In [1]:
import pandas as pd
import numpy as np
import seaborn as sns
%pylab inline

Populating the interactive namespace from numpy and matplotlib


In [2]:
import warnings
warnings.filterwarnings('ignore')

In [3]:
# print all the outputs in a cell
from IPython.core.interactiveshell import InteractiveShell
InteractiveShell.ast_node_interactivity = "all"

## Graph 6: Does higher gun ownership contribute to more gun homicides?

Graph 6 is trying to verify that the higher the gun ownership rate, the higher number of gun homicides in a developed country. However, the countries presented by the graph not only include developed countries, but some developing countries as well. Another problem is that the origin of the graph is not on the left bottom and the y-axis is shifted, making it hard to see whether the gun ownership rate actually has correlation with gun homicides or not. To have a better understanding of the question, the Gun Homicides and Gun Ownership Listed by Country dataset is used for visualization.

<br>1) Gun homicides and gun ownership listed by country
<br>(Source: https://www.theguardian.com/news/datablog/2012/jul/22/gun-homicides-ownership-world-list#data)

In [4]:
world_firearms = pd.read_csv('World firearms murders and ownership.csv')

In [5]:
world_firearms.head()

Unnamed: 0,Country/Territory,ISO code,Source,% of homicides by firearm,Number of homicides by firearm,"Homicide by firearm rate per 100,000 pop",Rank by rate of ownership,Average firearms per 100 people,Average total all civilian firearms
0,Albania,AL,CTS,65.9,56.0,1.76,70.0,8.6,270000.0
1,Algeria,DZ,CTS,4.8,20.0,0.06,78.0,7.6,1900000.0
2,Angola,AO,,,,,34.0,17.3,2800000.0
3,Anguilla,AI,WHO-MDB,24.0,1.0,7.14,,,
4,Argentina,AR,Ministry of Justice,52.0,1198.0,3.02,62.0,10.2,3950000.0


The variables I am interested in are Country/Territory, Homicide by firearm rate per 100,000 pop and Average firearms per 100 people. So I drop the other columns and remove NAs.

In [6]:
# Drop columns that are irrelevant
world_firearms.drop('ISO code', axis=1, inplace=True)
world_firearms.drop('Source', axis=1, inplace=True)
world_firearms.drop('% of homicides by firearm', axis=1, inplace=True)
world_firearms.drop('Number of homicides by firearm', axis=1, inplace=True)
world_firearms.drop('Rank by rate of ownership', axis=1, inplace=True)
world_firearms.drop('Average total all civilian firearms', axis=1, inplace=True)

# Remove NAs
world_firearms = world_firearms.dropna(axis=0, how='any')

In [7]:
world_firearms.to_csv("E:/SCU/2018 Spring/Data Viz/Graph 8/world_firearms.csv")
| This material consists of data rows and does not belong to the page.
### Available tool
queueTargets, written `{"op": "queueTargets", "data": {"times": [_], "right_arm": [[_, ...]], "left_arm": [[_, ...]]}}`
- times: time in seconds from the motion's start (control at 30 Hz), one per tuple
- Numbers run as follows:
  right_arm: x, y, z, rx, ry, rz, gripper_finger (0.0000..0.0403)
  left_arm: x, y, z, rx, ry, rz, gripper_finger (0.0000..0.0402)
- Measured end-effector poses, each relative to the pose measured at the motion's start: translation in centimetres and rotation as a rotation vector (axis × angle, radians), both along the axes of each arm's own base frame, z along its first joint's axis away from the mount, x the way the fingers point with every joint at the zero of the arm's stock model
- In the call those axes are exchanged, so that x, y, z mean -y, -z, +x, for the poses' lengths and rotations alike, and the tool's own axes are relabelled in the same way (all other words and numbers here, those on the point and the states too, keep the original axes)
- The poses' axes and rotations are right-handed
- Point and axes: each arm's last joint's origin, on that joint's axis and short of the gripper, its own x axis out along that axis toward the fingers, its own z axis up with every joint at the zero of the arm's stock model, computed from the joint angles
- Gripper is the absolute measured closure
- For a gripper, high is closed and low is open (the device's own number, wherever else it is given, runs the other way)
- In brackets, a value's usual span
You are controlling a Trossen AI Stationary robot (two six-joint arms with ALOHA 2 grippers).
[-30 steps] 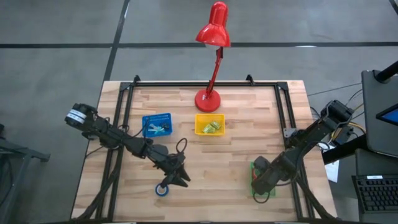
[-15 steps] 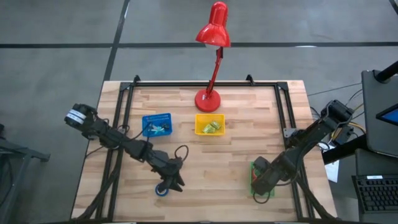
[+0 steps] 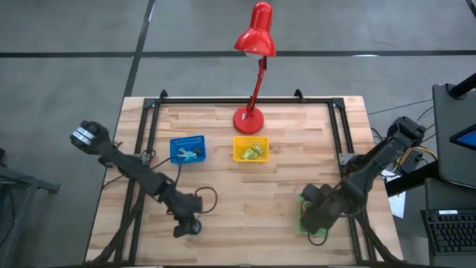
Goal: Pick and place Stapler, Stapler remover, tape
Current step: Put the blue tape into the green bin
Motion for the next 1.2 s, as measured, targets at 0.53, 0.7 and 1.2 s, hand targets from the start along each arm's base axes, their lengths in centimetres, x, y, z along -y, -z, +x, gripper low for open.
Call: {"op": "queueTargets", "data": {"times": [0.53,0.7,1.2], "right_arm": [[-0.8,-3.8,1.8,0.246,-0.098,-0.151,0.0274],[-0.6,-2.8,1.5,0.218,-0.099,-0.174,0.028],[-1.0,-4.5,2.6,0.415,-0.111,-0.263,0.0281]], "left_arm": [[0.4,0.9,-2.3,-0.022,-0.039,0.287,0.0223],[0.7,1.7,-2.4,-0.015,-0.067,0.365,0.0223],[1.1,3.5,-1.7,-0.042,-0.085,0.412,0.024]]}}
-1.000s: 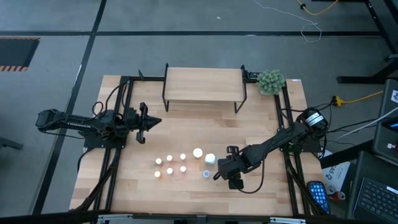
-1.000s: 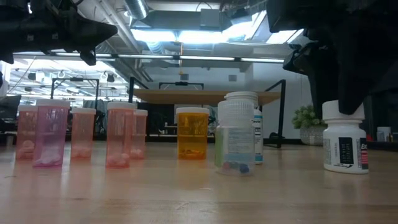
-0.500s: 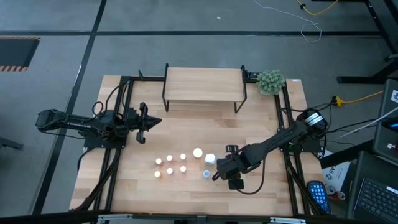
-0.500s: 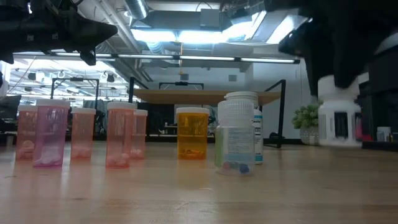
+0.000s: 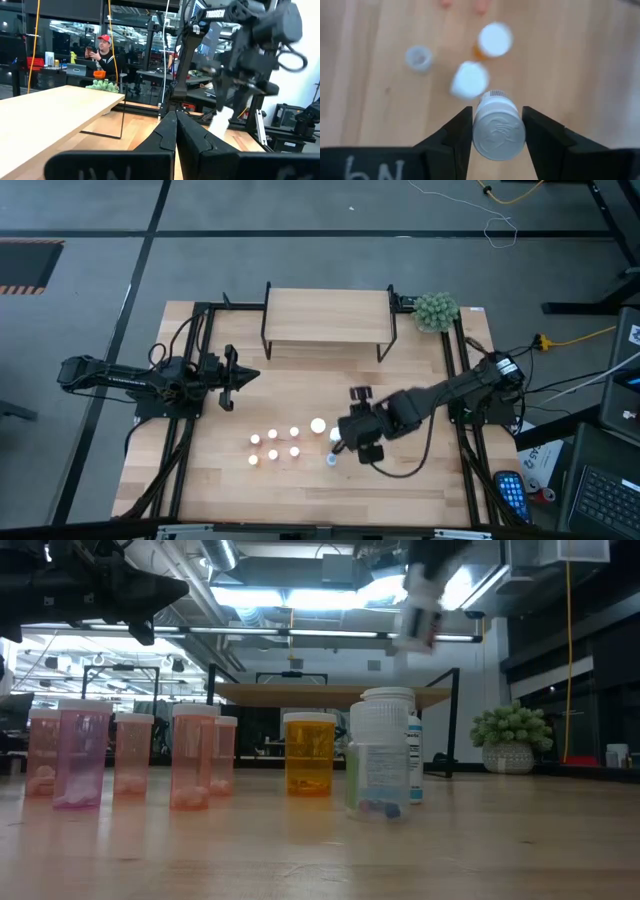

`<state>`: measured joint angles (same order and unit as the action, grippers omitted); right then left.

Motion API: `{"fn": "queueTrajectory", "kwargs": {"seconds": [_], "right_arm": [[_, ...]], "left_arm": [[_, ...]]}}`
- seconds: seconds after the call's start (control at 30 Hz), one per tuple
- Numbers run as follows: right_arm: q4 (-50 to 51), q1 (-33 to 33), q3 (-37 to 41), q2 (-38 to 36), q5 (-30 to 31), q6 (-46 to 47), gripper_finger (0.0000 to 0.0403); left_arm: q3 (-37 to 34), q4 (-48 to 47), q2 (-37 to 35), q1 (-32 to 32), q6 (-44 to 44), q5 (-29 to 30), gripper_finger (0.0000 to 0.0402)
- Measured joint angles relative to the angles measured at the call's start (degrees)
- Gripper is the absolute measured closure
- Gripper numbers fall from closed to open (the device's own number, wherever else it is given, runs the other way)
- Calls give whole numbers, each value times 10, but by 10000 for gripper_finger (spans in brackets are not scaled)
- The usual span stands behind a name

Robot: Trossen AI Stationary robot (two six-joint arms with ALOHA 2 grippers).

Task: Pick and place medicine bottles onto shelf by color
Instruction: Put the small white pill bottle on the shelf

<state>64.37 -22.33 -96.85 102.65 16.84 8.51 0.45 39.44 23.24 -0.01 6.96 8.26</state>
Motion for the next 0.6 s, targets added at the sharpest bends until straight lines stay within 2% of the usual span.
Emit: {"fn": "queueTrajectory", "kwargs": {"seconds": [0.17,0.37,0.47,0.6], "right_arm": [[10,80,-68,0,-4,-104,246],[15,213,-154,0,-19,-215,246],[16,293,-180,0,-22,-248,246],[28,408,-190,-1,-76,-255,246]], "left_arm": [[0,0,0,0,3,0,401],[0,0,0,0,3,0,401],[0,0,0,0,3,0,401],[0,0,0,0,3,0,401]]}}
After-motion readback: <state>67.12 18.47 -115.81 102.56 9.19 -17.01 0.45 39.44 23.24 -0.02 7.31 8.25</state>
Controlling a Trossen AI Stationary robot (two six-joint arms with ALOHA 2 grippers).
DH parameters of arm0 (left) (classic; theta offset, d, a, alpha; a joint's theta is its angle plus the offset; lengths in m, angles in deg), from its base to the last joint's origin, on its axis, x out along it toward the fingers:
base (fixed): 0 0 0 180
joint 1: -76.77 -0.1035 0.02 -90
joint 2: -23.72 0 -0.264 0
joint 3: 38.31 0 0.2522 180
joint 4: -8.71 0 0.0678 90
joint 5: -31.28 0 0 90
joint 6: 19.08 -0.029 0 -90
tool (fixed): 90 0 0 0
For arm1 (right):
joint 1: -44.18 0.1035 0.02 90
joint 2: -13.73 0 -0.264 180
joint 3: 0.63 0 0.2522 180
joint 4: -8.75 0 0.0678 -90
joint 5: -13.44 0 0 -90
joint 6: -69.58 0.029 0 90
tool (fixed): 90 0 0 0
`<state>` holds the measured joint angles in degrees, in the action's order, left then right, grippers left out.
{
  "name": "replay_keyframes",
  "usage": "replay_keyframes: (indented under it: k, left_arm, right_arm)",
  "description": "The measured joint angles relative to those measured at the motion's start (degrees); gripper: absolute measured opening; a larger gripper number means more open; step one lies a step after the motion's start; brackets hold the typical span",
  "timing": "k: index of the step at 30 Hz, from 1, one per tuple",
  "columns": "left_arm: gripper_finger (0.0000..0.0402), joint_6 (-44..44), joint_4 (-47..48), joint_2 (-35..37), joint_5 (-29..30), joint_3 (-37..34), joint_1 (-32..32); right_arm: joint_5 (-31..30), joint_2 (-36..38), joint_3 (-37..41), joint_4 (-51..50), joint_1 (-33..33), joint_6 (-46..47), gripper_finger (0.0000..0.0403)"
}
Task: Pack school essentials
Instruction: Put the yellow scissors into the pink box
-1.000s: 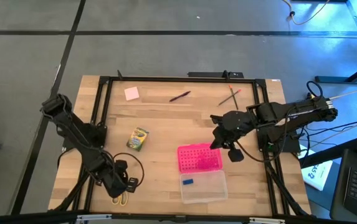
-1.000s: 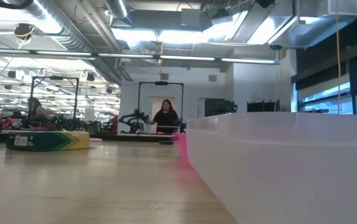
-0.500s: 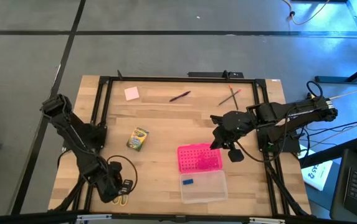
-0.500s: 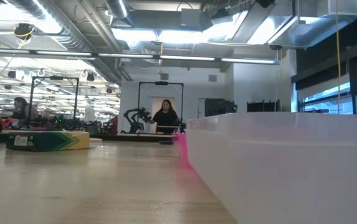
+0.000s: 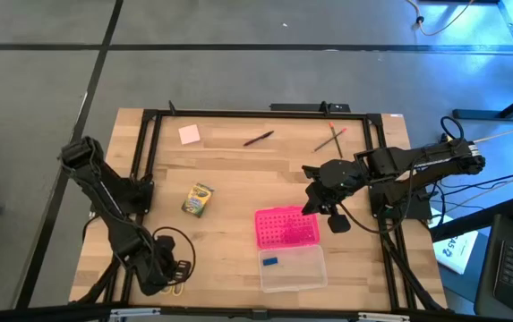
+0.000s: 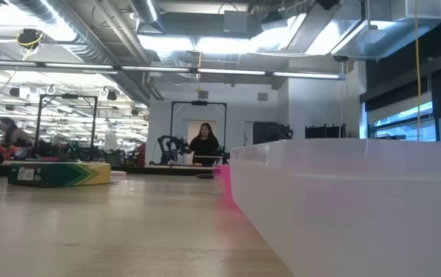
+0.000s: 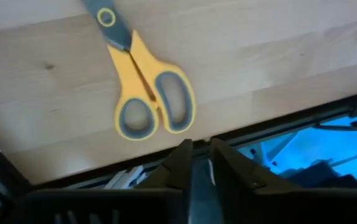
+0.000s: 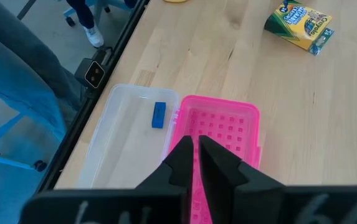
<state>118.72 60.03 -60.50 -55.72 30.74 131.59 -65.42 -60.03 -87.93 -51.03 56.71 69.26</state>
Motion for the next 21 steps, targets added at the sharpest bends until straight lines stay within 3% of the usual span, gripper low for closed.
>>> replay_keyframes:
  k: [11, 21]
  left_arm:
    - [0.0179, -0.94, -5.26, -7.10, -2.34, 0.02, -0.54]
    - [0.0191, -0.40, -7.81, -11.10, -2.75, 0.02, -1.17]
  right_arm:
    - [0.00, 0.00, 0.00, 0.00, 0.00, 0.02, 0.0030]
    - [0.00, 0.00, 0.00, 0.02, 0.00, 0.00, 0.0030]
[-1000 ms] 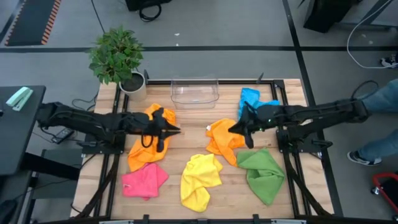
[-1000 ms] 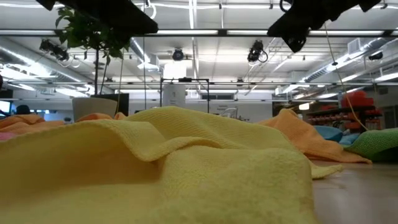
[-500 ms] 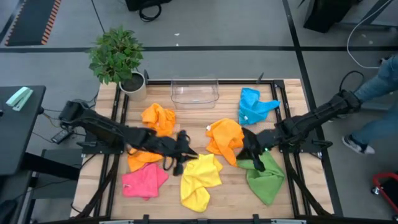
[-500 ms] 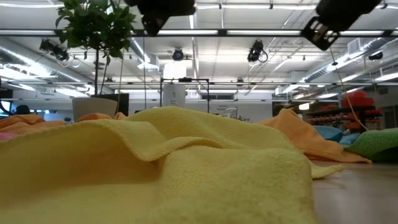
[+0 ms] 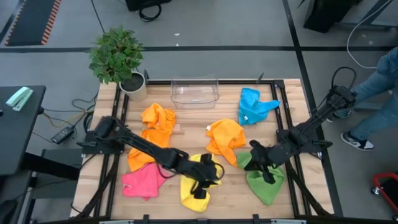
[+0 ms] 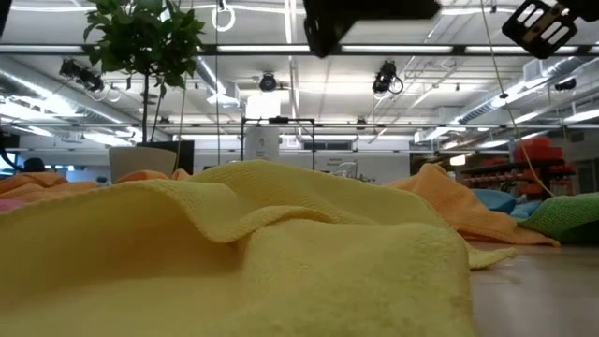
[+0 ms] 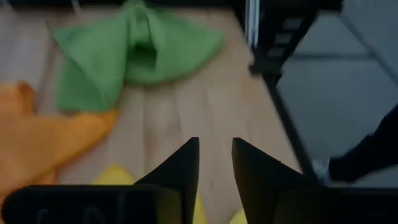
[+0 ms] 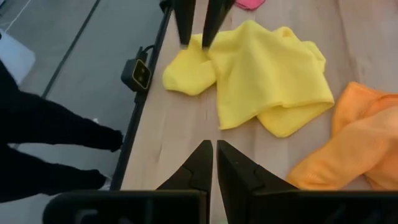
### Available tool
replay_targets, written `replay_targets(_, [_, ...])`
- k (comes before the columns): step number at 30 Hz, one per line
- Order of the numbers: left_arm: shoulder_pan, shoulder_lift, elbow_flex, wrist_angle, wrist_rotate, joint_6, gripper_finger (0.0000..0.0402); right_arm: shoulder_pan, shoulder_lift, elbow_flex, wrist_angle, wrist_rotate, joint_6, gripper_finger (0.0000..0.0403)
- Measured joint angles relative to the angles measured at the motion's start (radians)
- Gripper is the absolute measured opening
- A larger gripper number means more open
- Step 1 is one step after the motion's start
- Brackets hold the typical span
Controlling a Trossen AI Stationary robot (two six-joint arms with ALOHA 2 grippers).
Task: Fold microfiber towels
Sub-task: Fold the yellow microfiber cloth
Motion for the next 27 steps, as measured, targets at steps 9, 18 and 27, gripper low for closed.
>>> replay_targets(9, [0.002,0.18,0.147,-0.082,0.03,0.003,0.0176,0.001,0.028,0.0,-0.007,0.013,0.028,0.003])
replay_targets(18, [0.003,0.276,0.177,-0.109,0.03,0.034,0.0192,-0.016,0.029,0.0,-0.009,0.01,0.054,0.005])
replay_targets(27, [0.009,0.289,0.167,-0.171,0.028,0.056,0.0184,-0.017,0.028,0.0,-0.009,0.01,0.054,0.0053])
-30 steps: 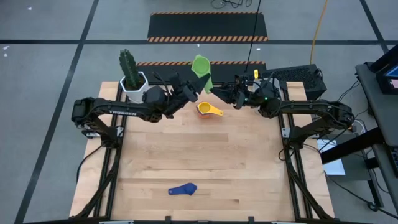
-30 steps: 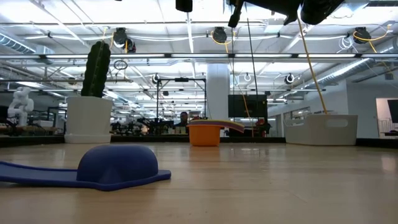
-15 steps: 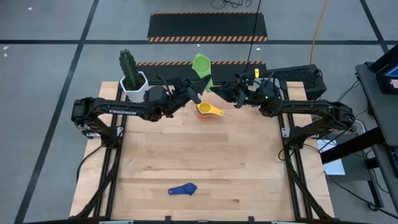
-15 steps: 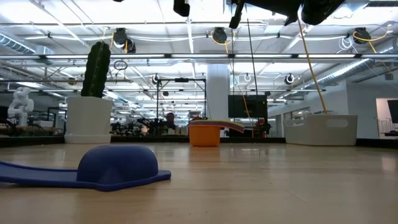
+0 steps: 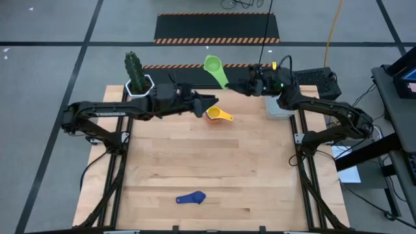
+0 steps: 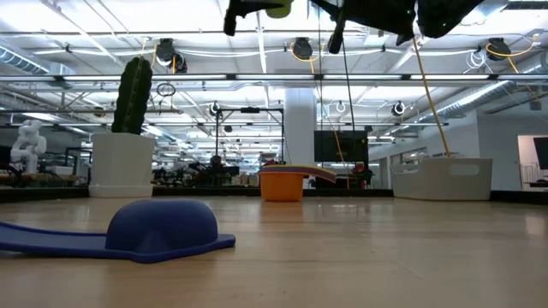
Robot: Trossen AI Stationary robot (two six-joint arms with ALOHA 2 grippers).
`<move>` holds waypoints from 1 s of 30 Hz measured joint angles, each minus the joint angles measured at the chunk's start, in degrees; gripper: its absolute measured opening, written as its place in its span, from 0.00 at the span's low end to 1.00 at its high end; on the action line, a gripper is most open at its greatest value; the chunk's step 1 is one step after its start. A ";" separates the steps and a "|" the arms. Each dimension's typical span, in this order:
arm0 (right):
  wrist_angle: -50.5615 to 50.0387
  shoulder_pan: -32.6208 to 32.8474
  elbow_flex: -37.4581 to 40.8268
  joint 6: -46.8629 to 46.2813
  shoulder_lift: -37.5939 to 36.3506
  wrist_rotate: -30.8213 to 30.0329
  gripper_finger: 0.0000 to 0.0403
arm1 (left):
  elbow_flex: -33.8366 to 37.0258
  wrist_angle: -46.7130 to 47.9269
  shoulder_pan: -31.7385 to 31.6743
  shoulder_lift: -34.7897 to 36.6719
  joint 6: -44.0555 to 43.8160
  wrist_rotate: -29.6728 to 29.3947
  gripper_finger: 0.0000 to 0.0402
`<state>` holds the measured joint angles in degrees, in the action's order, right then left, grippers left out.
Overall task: Nest measuring cups in basket
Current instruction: Stack the green measuring cup on top of the yellow measuring cup
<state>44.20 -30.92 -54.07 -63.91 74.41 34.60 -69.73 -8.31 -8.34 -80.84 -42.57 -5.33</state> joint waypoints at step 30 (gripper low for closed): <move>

The cleaned dataset is used in Tableau for visualization. The countries are divided into two groups (developed countries vs developing countries) based on the Country Classification Report by the UN (source: http://www.un.org/en/development/desa/policy/wesp/wesp_current/2014wesp_country_classification.pdf).

Finding #1: After redesigning the graph, it is hard to tell that higher gun ownership contribute to more gun homicides in developed, developing or all countries. 

<br>The _Gun Ownership and Gun Death_ graph describes the general patterns of the relationship of gun ownership and gun death. For the developed countries included the US, it could be easily seen that the US is an outlier with the highest gun ownership and gun homicide death. However, the R-squared of the correlation is only 0.51, indicating that the model explains around half of the variability of all the developed countries. The R-square becomes even worse in developed countries without US (9%), all countries without the US (1.3%), and all countries with the US (1%). Also, The _Country Comparison_ graph shows that the US ranks 1 in average gun ownership among all countries, but ranked 28 in gun homicide death. Thus, there is no clear evidence to prove that there is correlation or causation between gun ownership and gun homicide death. 

## Graph 8: Does stricker gun law reduce gun-related deaths?

Graph 8 uses a map to verify the statement that States with tighter gun control laws have fewer gun-related deaths in the U.S. However, it is hard to tell from the map that there is any correlation between gun control laws and gun-related deaths. To figure out whether stringency of gun-control law have influence on gun-related deaths, I redesign the graph using the following datasets:

<br>1) Number of Deaths Due to Injury by Firearms per 100,000 Population from 2013 to 2016
<br>(source: https://www.kff.org/other/state-indicator/firearms-death-rate-per-100000/?currentTimeframe=0&sortModel=%7B%22colId%22:%22Location%22,%22sort%22:%22asc%22%7D)
<br>2) Number of People Injured or Killed in Mass Shooting from 2013 to 2016
<br>(source: http://www.gunviolencearchive.org/past-tolls)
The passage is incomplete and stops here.